I opened the back door to the car and quietly leaned in closer to Samantha.

“Wake up, peaches!” I yelled, snapping her out of a sound sleep and causing Jeff to dissolve into giggles.  After a couple of minutes of establishing her whereabouts, we went inside, and Samantha hurried to the bathroom.

“She cannot drive home,” Jeff said, concerned.

“Nah, she’ll probably just want to pass out on the couch anyway,” I hoped.  Ten minutes passed, without so much as a sound coming from the bathroom.  I knocked on the door, asking if she was okay.

I knocked again, louder.  Suddenly, a flush.  I breathed a sigh of relief, grateful that she wasn’t passed out in there.

Samantha emerged from the bathroom, stumbling into the kitchen and demanding her keys.  I turned to shut off the bathroom light, and noticed that Samantha had vomited on almost every surface in my bathroom except inside the toilet.

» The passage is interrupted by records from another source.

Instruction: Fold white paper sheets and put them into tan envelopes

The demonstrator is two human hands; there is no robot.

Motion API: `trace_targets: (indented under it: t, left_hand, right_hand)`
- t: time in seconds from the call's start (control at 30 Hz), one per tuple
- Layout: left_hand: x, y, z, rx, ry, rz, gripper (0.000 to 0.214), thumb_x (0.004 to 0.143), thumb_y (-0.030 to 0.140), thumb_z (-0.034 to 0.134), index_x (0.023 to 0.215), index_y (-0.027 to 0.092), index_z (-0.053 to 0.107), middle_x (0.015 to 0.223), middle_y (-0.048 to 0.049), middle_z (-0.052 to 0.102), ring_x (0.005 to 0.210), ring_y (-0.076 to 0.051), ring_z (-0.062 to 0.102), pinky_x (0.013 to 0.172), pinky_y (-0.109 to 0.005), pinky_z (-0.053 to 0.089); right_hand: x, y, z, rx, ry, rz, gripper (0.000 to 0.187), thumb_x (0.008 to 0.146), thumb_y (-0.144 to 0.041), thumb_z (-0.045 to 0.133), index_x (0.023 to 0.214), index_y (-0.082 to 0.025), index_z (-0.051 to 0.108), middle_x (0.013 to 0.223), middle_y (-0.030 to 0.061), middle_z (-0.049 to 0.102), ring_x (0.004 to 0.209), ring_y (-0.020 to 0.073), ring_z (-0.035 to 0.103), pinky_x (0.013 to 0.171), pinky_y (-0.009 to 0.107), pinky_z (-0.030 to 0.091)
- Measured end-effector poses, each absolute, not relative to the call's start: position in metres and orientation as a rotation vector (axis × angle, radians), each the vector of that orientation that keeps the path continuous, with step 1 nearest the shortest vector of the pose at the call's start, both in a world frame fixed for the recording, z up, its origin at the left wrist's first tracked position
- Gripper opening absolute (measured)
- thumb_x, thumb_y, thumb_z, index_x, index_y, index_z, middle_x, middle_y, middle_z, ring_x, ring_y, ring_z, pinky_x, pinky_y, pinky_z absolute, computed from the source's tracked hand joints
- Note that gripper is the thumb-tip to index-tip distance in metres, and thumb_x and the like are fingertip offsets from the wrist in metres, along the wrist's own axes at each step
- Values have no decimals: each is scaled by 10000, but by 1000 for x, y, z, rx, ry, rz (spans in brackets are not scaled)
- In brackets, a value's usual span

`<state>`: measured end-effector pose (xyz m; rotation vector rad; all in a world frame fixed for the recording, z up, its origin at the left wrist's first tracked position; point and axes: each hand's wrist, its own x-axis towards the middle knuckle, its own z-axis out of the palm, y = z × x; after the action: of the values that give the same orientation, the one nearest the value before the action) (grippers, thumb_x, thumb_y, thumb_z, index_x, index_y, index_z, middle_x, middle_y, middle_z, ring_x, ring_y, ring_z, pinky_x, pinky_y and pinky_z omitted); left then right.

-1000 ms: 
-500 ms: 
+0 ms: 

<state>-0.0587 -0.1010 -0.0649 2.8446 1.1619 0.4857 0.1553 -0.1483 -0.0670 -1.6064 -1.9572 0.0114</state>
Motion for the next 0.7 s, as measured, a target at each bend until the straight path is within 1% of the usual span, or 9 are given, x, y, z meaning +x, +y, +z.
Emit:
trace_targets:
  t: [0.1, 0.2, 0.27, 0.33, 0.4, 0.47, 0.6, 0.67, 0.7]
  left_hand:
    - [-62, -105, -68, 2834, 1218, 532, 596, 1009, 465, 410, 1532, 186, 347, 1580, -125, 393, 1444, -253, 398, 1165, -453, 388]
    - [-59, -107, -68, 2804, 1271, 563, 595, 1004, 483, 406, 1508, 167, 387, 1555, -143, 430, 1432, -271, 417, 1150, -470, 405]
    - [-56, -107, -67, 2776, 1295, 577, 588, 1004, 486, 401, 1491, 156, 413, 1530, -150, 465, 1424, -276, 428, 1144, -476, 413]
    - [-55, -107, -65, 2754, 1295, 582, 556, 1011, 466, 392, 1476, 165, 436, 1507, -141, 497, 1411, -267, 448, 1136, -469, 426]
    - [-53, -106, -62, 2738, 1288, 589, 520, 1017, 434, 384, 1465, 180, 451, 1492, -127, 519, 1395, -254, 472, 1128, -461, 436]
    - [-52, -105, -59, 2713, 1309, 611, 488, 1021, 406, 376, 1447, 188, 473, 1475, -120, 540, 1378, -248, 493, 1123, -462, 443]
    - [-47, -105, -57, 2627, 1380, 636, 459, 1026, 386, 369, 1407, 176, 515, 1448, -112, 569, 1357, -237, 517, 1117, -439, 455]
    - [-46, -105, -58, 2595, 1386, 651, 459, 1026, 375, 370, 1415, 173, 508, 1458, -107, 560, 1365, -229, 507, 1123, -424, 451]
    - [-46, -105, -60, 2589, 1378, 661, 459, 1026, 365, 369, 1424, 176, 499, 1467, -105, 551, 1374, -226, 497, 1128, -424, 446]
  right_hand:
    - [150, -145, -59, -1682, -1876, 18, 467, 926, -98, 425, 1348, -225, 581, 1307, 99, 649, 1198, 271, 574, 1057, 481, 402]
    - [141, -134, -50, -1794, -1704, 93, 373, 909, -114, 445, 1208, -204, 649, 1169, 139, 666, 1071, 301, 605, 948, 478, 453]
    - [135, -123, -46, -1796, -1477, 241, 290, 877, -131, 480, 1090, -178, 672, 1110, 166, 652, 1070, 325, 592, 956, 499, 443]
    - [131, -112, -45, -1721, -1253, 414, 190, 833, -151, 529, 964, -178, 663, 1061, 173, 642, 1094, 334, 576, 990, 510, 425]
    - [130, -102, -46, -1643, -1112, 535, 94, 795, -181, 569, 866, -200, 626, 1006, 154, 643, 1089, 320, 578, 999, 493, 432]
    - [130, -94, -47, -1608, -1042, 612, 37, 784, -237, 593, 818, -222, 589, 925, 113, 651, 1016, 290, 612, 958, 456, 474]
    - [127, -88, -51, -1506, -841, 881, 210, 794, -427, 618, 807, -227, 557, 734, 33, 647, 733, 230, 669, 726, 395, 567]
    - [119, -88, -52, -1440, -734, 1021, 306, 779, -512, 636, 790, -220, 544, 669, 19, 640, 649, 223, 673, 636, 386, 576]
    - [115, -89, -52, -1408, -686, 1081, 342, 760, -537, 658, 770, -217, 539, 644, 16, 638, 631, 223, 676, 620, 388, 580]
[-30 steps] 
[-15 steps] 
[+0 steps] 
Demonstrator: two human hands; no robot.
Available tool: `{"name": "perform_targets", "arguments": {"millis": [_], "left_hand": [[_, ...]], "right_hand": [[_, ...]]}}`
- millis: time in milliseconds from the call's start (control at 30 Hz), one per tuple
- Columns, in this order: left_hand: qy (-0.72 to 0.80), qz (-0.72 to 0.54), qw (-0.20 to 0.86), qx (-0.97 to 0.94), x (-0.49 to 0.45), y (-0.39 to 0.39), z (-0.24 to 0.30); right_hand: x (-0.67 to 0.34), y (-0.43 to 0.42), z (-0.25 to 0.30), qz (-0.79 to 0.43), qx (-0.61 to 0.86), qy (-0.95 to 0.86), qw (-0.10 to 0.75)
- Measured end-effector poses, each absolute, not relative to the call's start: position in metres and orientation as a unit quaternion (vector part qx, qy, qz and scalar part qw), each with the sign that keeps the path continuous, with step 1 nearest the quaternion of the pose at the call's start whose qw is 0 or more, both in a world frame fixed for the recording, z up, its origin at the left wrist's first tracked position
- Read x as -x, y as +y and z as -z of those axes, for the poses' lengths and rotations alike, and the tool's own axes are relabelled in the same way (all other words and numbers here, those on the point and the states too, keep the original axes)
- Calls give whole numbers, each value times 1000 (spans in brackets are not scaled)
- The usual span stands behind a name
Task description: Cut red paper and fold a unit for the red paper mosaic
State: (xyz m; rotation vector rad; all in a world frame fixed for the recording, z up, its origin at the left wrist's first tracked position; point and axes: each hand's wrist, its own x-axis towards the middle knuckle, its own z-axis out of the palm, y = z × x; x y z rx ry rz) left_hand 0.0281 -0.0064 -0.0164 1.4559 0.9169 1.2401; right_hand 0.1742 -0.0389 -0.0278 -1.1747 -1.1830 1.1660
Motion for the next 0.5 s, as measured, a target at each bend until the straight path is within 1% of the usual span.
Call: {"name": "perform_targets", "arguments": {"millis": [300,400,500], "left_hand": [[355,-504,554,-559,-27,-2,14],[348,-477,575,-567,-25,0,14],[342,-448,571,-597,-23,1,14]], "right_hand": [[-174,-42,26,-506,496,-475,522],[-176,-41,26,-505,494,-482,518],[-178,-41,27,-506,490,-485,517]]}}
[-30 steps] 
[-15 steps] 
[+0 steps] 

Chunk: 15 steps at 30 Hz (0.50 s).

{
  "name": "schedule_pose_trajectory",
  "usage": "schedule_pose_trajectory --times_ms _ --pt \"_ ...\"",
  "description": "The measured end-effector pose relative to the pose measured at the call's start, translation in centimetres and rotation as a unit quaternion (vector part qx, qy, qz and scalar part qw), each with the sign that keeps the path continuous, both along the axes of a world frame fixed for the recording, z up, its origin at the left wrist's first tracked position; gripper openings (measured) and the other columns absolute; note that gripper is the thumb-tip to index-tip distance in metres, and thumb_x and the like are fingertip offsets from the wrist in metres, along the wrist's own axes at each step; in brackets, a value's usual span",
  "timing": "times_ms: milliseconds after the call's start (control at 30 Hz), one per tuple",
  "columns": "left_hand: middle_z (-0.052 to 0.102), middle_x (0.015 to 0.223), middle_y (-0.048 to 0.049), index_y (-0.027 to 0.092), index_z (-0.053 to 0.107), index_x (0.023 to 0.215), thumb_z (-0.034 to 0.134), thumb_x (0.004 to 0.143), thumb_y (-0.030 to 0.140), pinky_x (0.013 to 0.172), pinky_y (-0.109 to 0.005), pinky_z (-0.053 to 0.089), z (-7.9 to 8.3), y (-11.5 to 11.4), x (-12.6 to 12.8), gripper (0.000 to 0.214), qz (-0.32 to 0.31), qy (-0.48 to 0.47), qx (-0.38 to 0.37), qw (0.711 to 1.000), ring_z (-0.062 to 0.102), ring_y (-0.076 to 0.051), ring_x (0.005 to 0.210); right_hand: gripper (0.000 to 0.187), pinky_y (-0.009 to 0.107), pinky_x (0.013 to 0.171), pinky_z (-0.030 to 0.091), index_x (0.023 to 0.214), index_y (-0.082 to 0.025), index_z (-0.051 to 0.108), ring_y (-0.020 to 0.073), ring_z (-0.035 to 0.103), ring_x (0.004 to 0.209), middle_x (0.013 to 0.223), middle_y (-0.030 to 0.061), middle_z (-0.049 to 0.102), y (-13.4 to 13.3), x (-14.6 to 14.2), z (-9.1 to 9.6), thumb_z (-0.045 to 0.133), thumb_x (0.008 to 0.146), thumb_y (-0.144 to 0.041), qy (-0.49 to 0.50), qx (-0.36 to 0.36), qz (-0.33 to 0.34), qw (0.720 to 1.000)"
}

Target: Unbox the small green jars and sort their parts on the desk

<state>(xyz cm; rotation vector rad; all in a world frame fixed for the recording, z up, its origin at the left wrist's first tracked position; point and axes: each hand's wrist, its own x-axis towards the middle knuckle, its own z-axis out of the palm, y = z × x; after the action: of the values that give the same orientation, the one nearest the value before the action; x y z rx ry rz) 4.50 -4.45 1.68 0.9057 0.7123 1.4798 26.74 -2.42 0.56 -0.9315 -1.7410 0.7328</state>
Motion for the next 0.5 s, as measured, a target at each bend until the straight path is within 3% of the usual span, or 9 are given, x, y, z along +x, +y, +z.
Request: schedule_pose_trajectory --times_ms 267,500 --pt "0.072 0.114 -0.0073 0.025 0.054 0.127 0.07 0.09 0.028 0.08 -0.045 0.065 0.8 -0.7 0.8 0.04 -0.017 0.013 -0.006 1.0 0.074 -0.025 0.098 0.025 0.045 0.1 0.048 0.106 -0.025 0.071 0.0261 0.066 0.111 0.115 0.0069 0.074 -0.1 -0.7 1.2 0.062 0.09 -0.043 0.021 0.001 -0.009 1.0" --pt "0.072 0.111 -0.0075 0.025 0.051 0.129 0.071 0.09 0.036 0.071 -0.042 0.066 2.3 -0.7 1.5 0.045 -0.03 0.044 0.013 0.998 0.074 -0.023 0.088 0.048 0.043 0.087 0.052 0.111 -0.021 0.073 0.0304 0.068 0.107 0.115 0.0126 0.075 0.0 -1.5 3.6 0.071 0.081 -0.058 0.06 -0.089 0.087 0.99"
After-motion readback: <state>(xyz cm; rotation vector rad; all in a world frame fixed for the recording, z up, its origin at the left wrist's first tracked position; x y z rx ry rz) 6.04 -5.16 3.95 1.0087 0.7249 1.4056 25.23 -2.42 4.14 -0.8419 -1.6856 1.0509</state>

“Um, Sam?” I asked.  “Are you okay?”

“Yeah, why?” she asked nonchalantly.

“Dude, you puked all over the bathroom.”

“No, I didn’t.  I don’t know what you’re talking about.”

“What?” I asked, dumbfounded.  Jeff stared wide-eyed, taking in the scene.  “There’s puke everywhere! Come look at this!”

Samantha ignored my request and approached Jeff.

“Where are my keys? I’m goin’ home,” Samantha slurred.

“I don’t have them,” Jeff insisted, looking at me.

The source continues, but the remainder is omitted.